- [What to work on]: Find every line below with the word "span" in it, and copy each one.

- [Data to process]:
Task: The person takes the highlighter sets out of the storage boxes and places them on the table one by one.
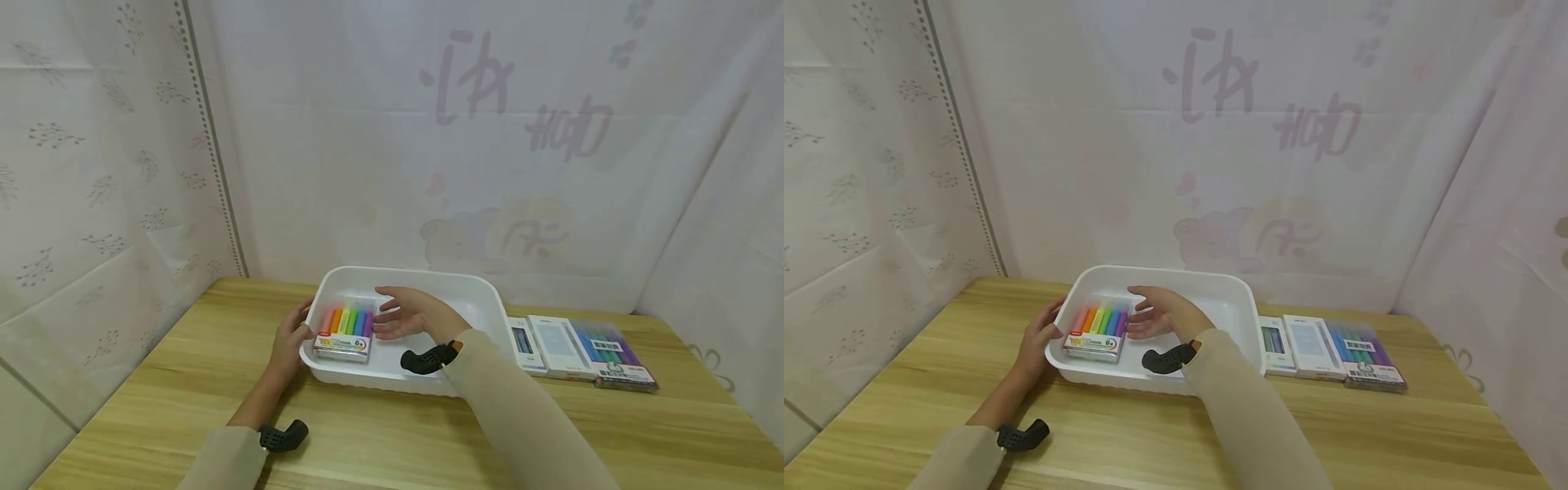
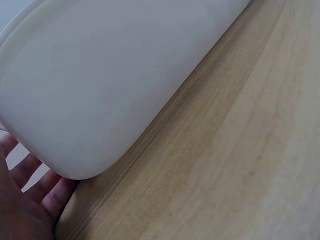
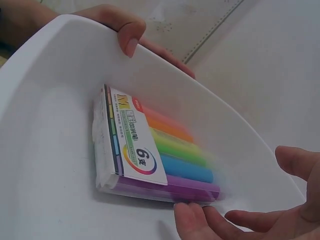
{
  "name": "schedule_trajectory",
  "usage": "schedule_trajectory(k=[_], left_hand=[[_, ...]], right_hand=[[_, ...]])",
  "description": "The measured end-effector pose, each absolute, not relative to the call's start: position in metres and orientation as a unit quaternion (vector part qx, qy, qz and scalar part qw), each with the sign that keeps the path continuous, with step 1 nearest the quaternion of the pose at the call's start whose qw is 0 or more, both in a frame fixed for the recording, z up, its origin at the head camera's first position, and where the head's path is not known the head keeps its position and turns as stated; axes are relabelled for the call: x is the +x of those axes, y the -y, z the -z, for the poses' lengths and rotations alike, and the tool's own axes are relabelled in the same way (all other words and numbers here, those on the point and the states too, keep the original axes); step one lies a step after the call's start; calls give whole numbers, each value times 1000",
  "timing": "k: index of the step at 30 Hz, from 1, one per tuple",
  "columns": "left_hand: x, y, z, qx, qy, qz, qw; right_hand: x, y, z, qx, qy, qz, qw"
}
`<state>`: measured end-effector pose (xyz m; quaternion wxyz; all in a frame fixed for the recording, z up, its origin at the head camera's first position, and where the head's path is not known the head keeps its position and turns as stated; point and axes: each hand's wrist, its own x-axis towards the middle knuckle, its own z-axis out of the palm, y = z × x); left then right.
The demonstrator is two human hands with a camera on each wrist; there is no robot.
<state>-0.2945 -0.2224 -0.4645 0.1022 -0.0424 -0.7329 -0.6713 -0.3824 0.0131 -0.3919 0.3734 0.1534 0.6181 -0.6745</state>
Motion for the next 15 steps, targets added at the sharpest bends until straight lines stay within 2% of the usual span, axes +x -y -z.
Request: schedule_trajectory(k=[15], left_hand=[[-295, 222, 464, -42, 736, 667, 106]], right_hand=[[-375, 0, 386, 132, -642, 648, 388]])
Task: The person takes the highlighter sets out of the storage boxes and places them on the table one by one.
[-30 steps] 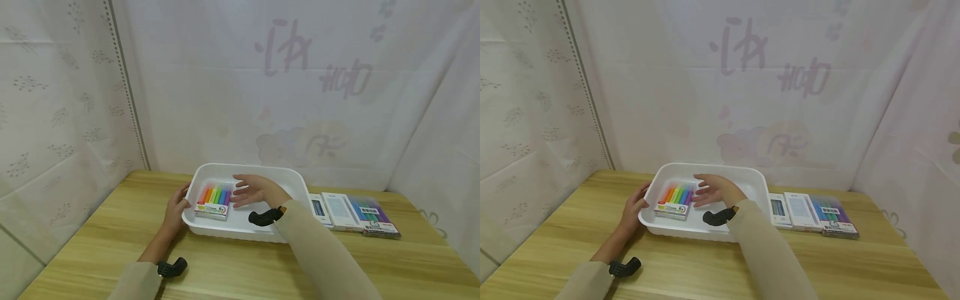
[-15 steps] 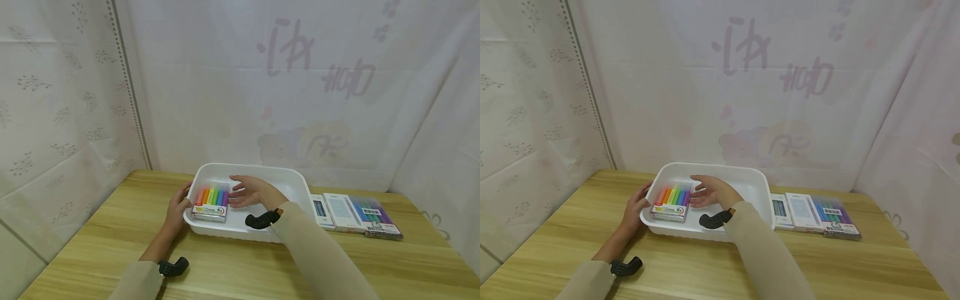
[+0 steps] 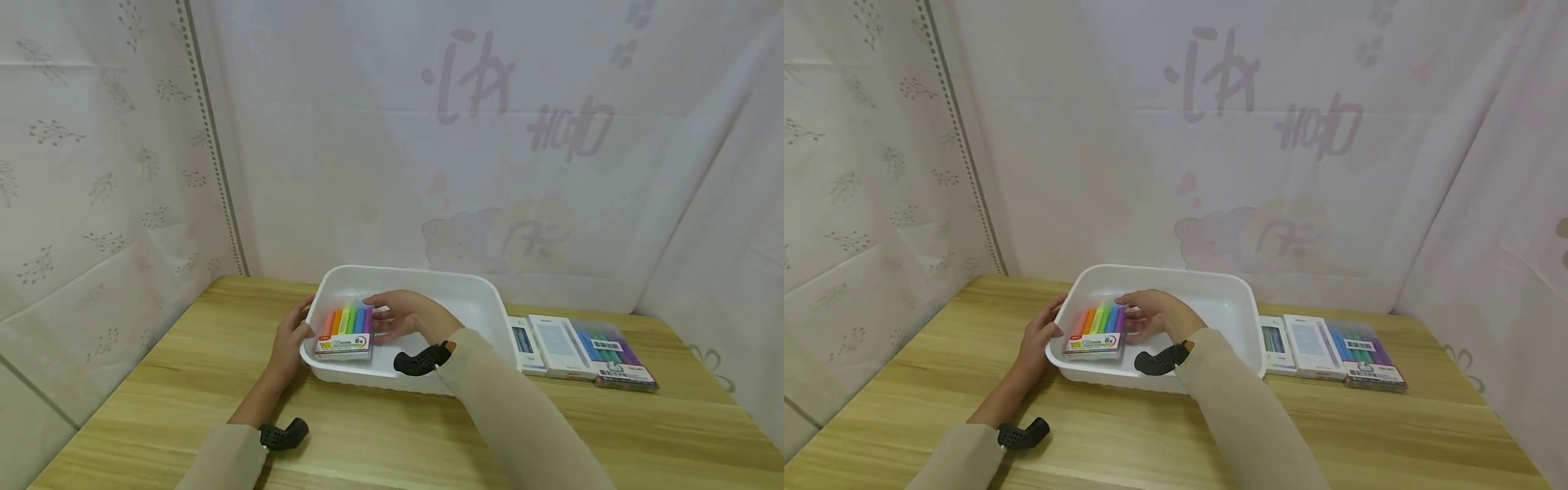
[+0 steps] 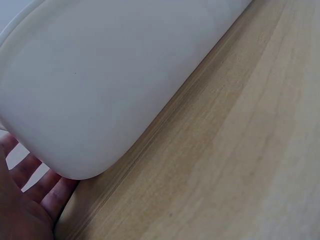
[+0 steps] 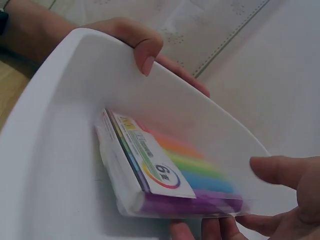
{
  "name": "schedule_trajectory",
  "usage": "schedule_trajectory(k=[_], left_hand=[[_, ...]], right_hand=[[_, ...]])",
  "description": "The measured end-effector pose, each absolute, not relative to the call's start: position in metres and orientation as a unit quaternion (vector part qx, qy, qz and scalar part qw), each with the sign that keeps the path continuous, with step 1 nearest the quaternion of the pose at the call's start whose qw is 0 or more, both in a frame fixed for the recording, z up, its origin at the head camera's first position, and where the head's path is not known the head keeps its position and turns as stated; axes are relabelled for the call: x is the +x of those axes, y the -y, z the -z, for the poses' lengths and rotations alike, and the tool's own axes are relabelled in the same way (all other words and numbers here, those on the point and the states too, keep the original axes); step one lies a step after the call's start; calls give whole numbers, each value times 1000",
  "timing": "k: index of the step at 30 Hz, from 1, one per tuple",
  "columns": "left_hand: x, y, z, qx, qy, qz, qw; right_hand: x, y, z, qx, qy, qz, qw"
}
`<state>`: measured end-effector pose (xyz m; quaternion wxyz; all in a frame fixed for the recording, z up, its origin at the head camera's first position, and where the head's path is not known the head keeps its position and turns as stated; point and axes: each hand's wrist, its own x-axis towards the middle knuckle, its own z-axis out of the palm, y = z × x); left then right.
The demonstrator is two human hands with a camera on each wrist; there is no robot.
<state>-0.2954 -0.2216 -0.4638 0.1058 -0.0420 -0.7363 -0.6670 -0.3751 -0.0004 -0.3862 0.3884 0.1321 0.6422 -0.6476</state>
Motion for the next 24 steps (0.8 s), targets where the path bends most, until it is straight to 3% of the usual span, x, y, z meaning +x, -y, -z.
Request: schedule_trajectory(k=[24], left_hand=[[-297, 222, 464, -39, 735, 667, 112]], right_hand=[[-367, 9, 389, 69, -694, 629, 345]])
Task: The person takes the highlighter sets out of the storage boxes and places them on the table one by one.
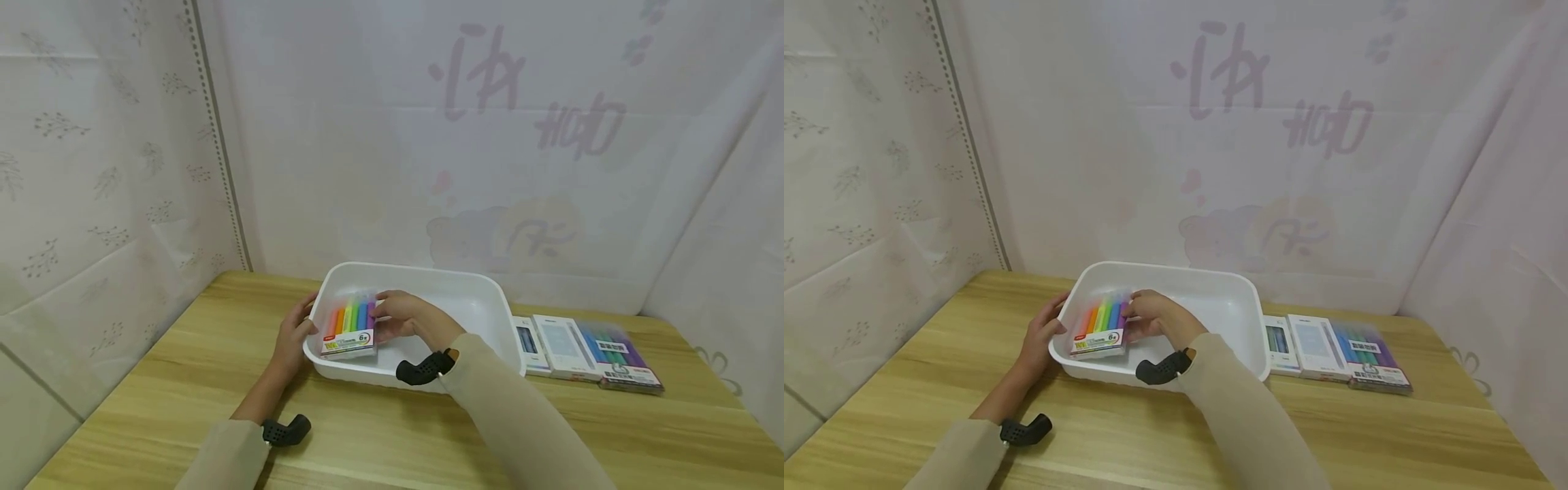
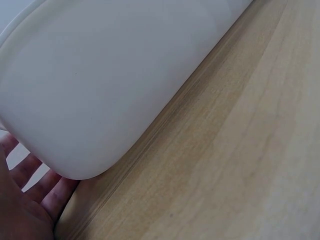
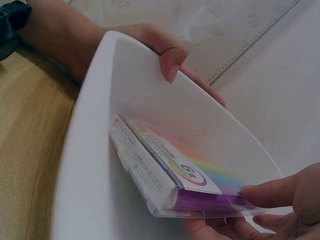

- [The completed task]:
Motion for the next 15 steps, targets added at the sharpest bends until straight lines stay within 2% of the usual span, axes +x -y -z.
Motion for the next 24 steps (0.8 s), targets where the path bends most, until it is straight to 3% of the usual span, x, y, z meaning +x, -y, -z.

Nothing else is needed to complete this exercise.